Riabilitazione post intervento
Riabilitazione post intervento

L’intervento di tunnel carpale viene eseguito su pazienti con dolore e formicolio nella regione centrale della mano e nelle prime 3 dita.

 

Nella maggior parte dei casi non necessita di riabilitazione, ma se il taglio chirurgico non è nel punto giusto il dolore può rimanere anche un mese dopo l’intervento.

Per lo scollamento della cicatrice è sufficiente una mobilizzazione dei tessuti da parte del paziente dopo aver spalmato una crema apposita.

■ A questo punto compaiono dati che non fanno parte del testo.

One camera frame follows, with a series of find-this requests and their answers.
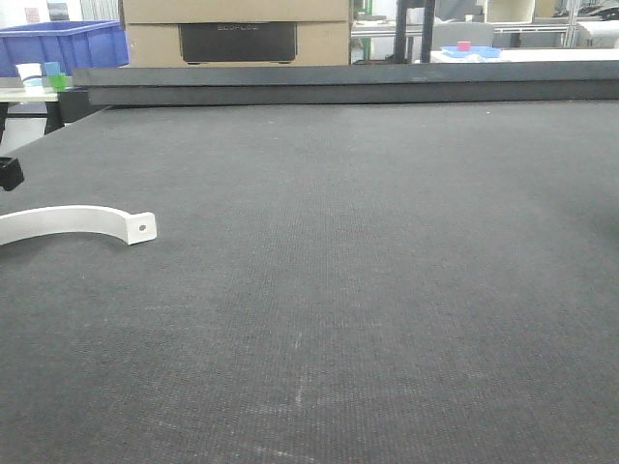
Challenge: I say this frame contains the white curved pipe clamp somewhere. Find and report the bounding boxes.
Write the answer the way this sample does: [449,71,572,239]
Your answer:
[1,205,158,246]

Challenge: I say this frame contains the black steel column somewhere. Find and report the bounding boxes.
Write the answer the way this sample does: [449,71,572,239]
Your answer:
[394,0,437,65]

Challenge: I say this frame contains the pink cube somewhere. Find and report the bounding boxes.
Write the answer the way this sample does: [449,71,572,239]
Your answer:
[457,41,471,52]

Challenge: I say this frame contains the blue tray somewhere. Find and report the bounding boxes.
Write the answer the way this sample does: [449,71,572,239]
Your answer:
[440,45,502,58]

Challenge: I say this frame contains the large cardboard box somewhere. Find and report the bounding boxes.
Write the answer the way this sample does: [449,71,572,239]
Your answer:
[119,1,352,68]

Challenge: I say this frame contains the blue plastic crate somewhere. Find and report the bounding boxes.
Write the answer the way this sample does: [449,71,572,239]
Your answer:
[1,20,130,77]

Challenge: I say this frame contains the black foam board stack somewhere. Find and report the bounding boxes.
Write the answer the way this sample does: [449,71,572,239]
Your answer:
[73,61,618,107]

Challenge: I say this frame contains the white paper cup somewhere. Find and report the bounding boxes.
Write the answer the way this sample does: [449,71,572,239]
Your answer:
[15,63,43,89]

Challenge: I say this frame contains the white table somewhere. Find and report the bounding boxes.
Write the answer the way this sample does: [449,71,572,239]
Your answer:
[430,47,618,64]

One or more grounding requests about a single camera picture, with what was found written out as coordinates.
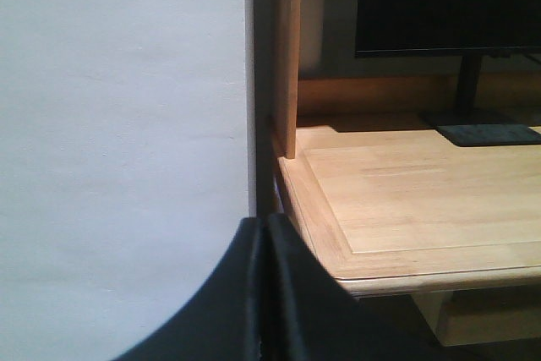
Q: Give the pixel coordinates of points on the black computer monitor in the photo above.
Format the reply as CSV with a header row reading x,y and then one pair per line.
x,y
469,29

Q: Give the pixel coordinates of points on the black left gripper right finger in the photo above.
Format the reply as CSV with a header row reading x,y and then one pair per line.
x,y
317,319

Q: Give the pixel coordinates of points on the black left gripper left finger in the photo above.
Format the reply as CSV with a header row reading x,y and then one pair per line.
x,y
222,320

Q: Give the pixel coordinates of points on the light wooden desk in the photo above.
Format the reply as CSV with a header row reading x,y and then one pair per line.
x,y
389,206

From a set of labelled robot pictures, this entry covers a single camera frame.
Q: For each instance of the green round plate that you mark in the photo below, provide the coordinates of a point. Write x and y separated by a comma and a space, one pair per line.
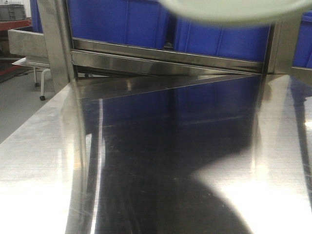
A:
236, 12

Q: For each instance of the stainless steel shelf rack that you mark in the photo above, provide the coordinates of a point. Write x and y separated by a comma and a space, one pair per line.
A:
68, 55

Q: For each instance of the left blue plastic bin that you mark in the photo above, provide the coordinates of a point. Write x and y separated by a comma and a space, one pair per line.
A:
141, 23

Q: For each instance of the blue plastic bin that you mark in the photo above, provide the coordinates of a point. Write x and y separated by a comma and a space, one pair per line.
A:
141, 23
246, 43

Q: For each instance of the right blue plastic bin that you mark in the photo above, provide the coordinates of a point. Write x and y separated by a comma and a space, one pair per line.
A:
246, 43

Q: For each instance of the steel cart with white legs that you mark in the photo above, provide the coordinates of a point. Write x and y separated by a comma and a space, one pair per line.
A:
31, 46

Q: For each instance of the far left blue bin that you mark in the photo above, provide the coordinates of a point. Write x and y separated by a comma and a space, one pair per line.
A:
35, 17

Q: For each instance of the far right blue bin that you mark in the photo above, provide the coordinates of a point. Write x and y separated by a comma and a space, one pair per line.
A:
303, 52

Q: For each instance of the red metal rack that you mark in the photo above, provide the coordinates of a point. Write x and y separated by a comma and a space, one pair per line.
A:
7, 69

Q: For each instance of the grey plastic crate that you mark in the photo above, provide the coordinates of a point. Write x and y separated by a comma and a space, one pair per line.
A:
12, 12

Il movimento della mano, del polso e delle dita si raggiunge facilmente con un programma di esercizi consigliati dal chirurgo che si possono fare anche a casa.
In caso di intervento al ginocchio o all’anca, con l’articolazione bloccata dal gesso o da un tutore, si devono eseguire delle contrazioni isometriche, cioè in assenza di movimento, di 5-10 secondi che permettono di limitare la perdita di trofismo dovuta all’immobilità.
La cosa più importante della riabilitazione dopo un intervento è
 iniziare prima possibile una cauta mobilizzazione perché è dimostrato scientificamente che il movimento velocizza la guarigione, mentre l’immobilizzazione la rallenta o addirittura la blocca.
Non è sufficiente rinforzare i muscoli della coscia, ma bisogna potenziare anche i muscoli del piede e dell’anca.